Robot Superman: salta 2 metros y corre más rápido que Usain Bolt

La robótica avanza con pasos agigantados. La empresa Unitree ha presentado a Superman, un robot humanoide que ha dejado boquiabiertos a expertos y al público general por su capacidad para saltar hasta dos metros de altura y correr a una velocidad de 12,66 metros por segundo.

Ese ritmo no solo supera el promedio del récord mundial de Usain Bolt en los 100 metros (10,44 m/s), sino que marca un antes y un después en lo que se creía posible para máquinas con forma humana. Los videos del robot se han vuelto virales en redes sociales y, junto con el reciente estreno bursátil de Unitree, han convertido a Superman en tendencia global.

Diseño y capacidades del humanoide

La clave del rendimiento de Superman está en sus piernas de 85 centímetros de largo, diseñadas para potenciar tanto la aceleración como el salto vertical. Según Unitree, estas marcas ya superan los mejores registros humanos conocidos en atletismo.

Al compararlo con Usain Bolt en los 100 metros planos de Berlín 2009 (promedio de 10,44 m/s), Superman mantiene una velocidad superior si sostiene el ritmo durante toda la distancia. La empresa aclara que Bolt alcanzó una velocidad máxima aún mayor en aquella carrera, por lo que la comparación aplica solo a la media. No obstante, la cifra anunciada demuestra lo rápido que los robots humanoides están igualando y hasta rebasando las capacidades físicas de los deportistas de élite.

El salto vertical de dos metros coloca a Superman a la cabeza de los humanoides actuales. Las imágenes muestran cómo la máquina se impulsa limpiamente y aterriza, aunque la tecnología todavía enfrenta retos en el control del aterrizaje y la desaceleración después del sprint.

La máquina logra impulsarse y aterrizar tras elevarse hasta dos metros, aunque las pruebas evidencian dificultades para detenerse con estabilidad cuando alcanza alta velocidad, una barrera clave para usos fuera del laboratorio - (Unitree)

Estas pruebas no solo demuestran fuerza y velocidad, también la necesidad de perfeccionar la coordinación y el equilibrio para aplicaciones prácticas fuera del laboratorio.

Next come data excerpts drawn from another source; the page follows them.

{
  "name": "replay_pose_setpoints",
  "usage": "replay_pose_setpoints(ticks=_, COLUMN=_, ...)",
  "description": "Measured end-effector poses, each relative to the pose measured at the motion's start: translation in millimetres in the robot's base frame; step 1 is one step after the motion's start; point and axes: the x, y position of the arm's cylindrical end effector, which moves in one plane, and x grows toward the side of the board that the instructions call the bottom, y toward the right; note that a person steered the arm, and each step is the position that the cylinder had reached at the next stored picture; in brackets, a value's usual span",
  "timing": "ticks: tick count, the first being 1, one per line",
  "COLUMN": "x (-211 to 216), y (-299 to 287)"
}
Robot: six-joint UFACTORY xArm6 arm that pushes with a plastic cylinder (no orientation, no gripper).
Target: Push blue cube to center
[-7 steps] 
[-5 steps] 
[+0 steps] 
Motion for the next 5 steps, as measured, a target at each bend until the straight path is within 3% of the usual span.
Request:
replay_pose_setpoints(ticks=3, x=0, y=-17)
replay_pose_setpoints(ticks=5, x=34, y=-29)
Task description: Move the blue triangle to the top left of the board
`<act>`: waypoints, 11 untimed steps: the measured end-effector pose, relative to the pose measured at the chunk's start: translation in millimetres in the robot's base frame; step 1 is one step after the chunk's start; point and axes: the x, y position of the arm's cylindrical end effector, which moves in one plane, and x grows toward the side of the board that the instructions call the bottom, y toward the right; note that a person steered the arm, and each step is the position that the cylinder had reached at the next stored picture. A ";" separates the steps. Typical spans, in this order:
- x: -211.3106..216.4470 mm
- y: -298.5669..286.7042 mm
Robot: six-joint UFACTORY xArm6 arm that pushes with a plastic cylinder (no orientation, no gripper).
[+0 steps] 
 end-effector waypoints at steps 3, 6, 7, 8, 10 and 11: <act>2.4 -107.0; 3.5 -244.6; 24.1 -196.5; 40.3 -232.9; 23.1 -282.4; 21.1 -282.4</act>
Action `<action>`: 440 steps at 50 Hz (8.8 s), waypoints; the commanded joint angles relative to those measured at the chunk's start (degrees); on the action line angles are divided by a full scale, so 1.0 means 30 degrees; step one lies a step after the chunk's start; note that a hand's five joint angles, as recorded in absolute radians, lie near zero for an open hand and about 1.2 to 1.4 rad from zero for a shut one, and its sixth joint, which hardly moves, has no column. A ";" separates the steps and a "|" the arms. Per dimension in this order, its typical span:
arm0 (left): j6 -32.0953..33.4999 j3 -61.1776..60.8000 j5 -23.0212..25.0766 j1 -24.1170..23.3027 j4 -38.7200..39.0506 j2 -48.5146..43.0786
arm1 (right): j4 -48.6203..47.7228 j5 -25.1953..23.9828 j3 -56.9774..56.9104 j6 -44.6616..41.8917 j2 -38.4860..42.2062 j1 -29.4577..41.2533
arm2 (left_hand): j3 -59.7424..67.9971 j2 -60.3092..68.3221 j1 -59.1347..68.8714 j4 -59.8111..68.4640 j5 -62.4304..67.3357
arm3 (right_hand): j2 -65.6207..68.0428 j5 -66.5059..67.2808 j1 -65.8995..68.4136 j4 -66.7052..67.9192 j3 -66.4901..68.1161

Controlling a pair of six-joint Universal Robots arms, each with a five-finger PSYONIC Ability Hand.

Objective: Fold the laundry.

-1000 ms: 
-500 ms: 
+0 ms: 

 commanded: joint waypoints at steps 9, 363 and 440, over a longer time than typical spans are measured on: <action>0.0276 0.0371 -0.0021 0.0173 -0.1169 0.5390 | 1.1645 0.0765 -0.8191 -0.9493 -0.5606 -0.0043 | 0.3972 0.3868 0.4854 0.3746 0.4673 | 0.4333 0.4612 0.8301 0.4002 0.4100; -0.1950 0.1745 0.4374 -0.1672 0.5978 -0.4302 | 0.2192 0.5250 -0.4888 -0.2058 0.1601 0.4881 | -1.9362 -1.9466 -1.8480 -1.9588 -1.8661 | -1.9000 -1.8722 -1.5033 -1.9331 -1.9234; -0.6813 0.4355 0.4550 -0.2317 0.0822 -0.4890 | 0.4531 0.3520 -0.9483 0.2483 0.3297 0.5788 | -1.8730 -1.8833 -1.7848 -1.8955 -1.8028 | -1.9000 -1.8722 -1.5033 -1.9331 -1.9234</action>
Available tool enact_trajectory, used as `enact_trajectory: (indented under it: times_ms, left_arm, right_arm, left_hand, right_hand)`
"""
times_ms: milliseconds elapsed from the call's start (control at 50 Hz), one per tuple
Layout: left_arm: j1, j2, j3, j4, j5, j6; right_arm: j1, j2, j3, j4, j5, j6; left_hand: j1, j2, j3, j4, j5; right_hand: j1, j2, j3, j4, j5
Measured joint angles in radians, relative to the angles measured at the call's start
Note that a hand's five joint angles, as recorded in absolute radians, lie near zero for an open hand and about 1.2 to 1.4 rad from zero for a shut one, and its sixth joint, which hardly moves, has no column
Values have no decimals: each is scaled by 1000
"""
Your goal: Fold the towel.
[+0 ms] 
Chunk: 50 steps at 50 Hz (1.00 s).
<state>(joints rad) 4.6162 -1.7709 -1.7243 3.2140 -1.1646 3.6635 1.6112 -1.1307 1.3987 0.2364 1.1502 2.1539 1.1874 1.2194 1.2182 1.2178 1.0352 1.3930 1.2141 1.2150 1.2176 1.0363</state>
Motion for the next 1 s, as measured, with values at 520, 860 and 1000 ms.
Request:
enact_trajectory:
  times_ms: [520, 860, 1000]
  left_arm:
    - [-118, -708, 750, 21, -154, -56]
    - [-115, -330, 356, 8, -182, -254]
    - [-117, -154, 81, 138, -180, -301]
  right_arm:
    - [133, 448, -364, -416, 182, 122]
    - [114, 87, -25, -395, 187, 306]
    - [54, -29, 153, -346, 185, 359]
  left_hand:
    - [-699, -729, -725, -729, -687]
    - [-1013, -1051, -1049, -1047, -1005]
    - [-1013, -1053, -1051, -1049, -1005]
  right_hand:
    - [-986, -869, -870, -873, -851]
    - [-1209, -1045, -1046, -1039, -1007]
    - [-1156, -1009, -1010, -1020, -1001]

El avance de los robots humanoides ya no es una promesa lejana. La demostración de Superman en pista, aunque muestra ciertas dificultades para frenar una vez alcanzada su velocidad máxima, deja claro que la brecha entre las capacidades humanas y robóticas se está cerrando a un ritmo acelerado.

Un debut bursátil histórico para Unitree

La presentación de Superman ocurrió en un momento clave: Unitree debutó en la bolsa de Shanghái y se colocó en el centro de la atención mundial. Las acciones de la compañía llegaron a subir un 629% en su estreno, alcanzando los 1.100 yuanes (unos 160 dólares), antes de cerrar en 845 yuanes, con un alza del 460%. La salida a bolsa recaudó más de 900 millones de dólares y le dio una valoración que solo es superada por gigantes estadounidenses del sector.

La compañía debutó en Shanghái con una subida de hasta 629% tras el boom de Superman - REUTERS/Susana Vera

Entre los patrocinadores figuran nombres destacados del ecosistema digital asiático, como Tencent, DeepSeek y Alibaba. La mayor parte de los fondos se destinará a investigación y desarrollo en inteligencia artificial y nuevos modelos de robots, además de la construcción de un centro inteligente de fabricación.

Unitree ha ganado fama con demostraciones públicas de sus robots, desde bailes y acrobacias en galas televisivas hasta exhibiciones de kung-fu. Sin embargo, algunos expertos advierten que la tecnología aún no está lista para una comercialización masiva: las manos robóticas carecen de la precisión y resistencia necesarias para tareas diarias exigentes.

Fundada en 2016, la empresa lidera el mercado mundial de robots humanoides y cuadrúpedos, y ya obtiene más de la mitad de sus ingresos de estos dispositivos. El 90% de su cadena de suministros es de producción local, un detalle que resalta la apuesta estratégica de las autoridades asiáticas por el desarrollo tecnológico e industrial.

El caso de Superman refleja el rápido progreso de la robótica avanzada, con máquinas capaces de superar barreras físicas impensables hace apenas unos años. Si bien aún existen retos técnicos y dudas sobre la integración práctica de estos robots en la vida cotidiana, la tendencia es clara: la frontera entre lo humano y lo artificial se estrecha y, con cada salto (literal y figurado), se abren nuevas posibilidades para la industria, la ciencia y la sociedad.